I have seen pages and pages of posts on this on other forums. Christians have made all kinds of schedules to decide the exact day on which Jesus was crucified. One reason I accept a Sunday resurrection is because Saturday was the day of rest, so it seems Jesus would have "slept" that day.

The three days and nights thing is very confusing though. Jesus asked once aren't there 12 hours in a day? Like Nazarene said, day can mean 12 hours or 24 hours. And in Jesus' time Jews counted the "24-hour day" starting from 6 PM the previous day.

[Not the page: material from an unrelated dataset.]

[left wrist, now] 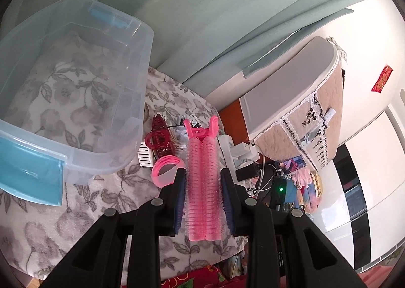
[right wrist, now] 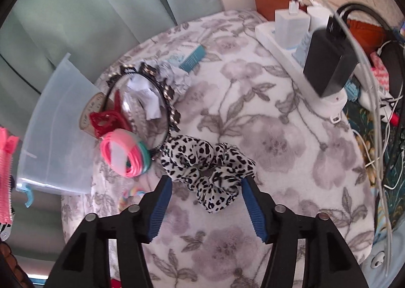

The best I can come up with is that Jesus meant he would be in the grave for 3 "24 hour periods". More confusing: if something happened on part of a day, then they counted that as happening for the day.

Fr George,
why would we celebrate the crucifixion on Thursday if it happened on Friday? Could this be a remnant of a memory that the Crucifixion happened on Thursday, thereby counting 3 nights - Thursday night, Friday night, Saturday night ? (I am using this in modern counting of time, Nazarene.)

It is technically celebrated on Friday, since the day ends Liturgically at sunset... (typically Vespers) So even though today we call the day "Thursday" back in the days of the Early Christians, it would be considered Friday (or rather, the beginning of Friday).
At least that is what I've been told.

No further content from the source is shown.